• Task brief
Lines in which "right" appears should be pulled from the data below.

• Supplied information
+++++

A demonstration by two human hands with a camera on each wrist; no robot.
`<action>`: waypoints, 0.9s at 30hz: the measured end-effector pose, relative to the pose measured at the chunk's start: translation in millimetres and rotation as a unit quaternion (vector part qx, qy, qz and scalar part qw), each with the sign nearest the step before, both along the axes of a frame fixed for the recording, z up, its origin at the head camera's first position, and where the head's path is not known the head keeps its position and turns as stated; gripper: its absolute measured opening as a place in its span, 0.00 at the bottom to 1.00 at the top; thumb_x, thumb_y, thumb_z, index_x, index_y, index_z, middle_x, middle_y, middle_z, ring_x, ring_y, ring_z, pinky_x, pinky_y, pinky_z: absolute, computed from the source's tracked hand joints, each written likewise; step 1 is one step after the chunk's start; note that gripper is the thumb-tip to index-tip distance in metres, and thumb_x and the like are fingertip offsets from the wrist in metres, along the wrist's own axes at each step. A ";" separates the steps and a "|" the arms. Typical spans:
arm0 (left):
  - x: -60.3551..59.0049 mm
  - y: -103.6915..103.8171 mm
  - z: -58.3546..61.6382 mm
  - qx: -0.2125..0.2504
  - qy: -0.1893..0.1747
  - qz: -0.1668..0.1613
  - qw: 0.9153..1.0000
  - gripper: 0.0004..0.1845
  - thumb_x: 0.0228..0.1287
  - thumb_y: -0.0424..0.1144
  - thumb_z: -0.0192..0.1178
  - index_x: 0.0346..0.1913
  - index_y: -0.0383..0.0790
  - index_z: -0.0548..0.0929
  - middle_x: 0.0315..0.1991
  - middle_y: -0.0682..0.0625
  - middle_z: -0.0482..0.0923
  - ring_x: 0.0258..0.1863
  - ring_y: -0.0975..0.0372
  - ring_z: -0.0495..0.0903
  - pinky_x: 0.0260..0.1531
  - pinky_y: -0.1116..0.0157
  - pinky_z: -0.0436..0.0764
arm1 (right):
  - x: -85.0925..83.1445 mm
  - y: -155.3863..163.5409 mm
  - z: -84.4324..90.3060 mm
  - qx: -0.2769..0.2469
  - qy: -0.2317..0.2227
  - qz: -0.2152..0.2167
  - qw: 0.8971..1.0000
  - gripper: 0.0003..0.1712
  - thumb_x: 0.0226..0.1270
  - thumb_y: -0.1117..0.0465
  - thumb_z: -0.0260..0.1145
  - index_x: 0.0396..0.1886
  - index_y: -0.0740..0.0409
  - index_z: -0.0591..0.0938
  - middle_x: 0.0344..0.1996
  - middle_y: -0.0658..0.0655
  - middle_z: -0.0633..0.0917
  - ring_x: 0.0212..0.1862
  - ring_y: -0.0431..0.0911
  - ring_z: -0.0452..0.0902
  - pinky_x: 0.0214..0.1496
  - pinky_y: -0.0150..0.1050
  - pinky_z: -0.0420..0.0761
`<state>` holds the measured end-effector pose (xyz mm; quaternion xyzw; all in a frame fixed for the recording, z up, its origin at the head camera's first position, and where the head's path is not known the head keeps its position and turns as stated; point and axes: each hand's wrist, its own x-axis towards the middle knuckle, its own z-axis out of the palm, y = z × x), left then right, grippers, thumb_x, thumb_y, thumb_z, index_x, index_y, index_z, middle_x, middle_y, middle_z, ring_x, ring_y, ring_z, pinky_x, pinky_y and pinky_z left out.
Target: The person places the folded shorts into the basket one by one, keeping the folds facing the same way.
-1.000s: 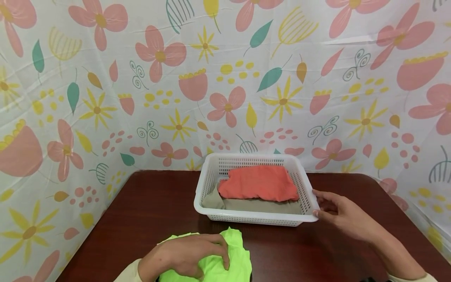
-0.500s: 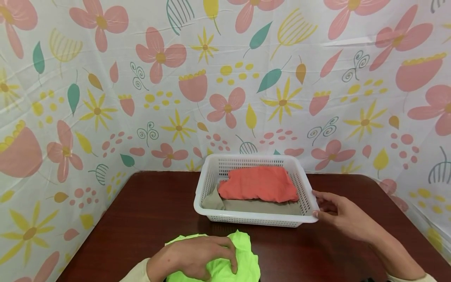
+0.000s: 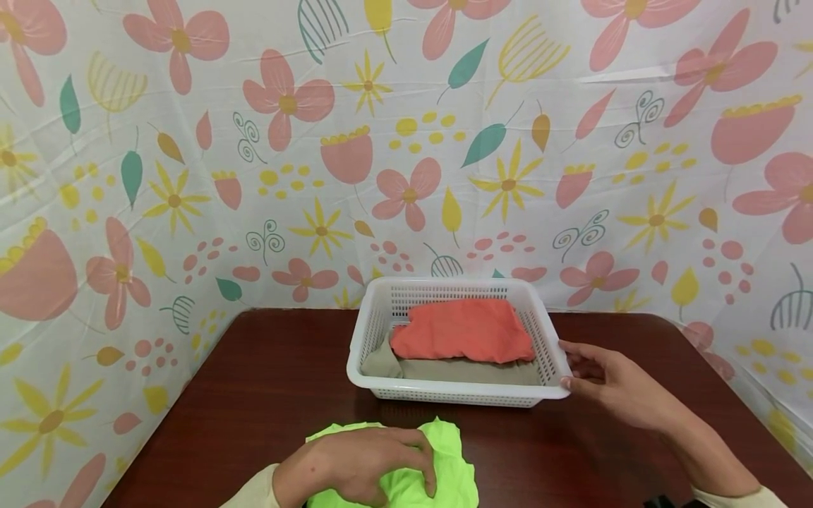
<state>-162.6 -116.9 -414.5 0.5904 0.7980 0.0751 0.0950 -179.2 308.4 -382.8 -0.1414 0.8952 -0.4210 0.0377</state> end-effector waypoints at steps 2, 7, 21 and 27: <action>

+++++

• Solved problem
arm1 (right):
`<state>` holds the measured end-effector pose (xyz mm; quaternion xyzw; all in a frame fixed for the recording, z up, its origin at the head camera's first position, and where the head's path is not known the head keeps its position and turns as stated; point and axes: each hand's wrist, its own x-axis towards the middle knuckle, its own z-axis out of the palm, y = z × x), left then right, grippers, thumb_x, thumb_y, thumb_z, index_x, index_y, index_z, middle_x, middle_y, middle_z, ring_x, ring_y, ring_z, pinky_x, pinky_y and pinky_z left out.

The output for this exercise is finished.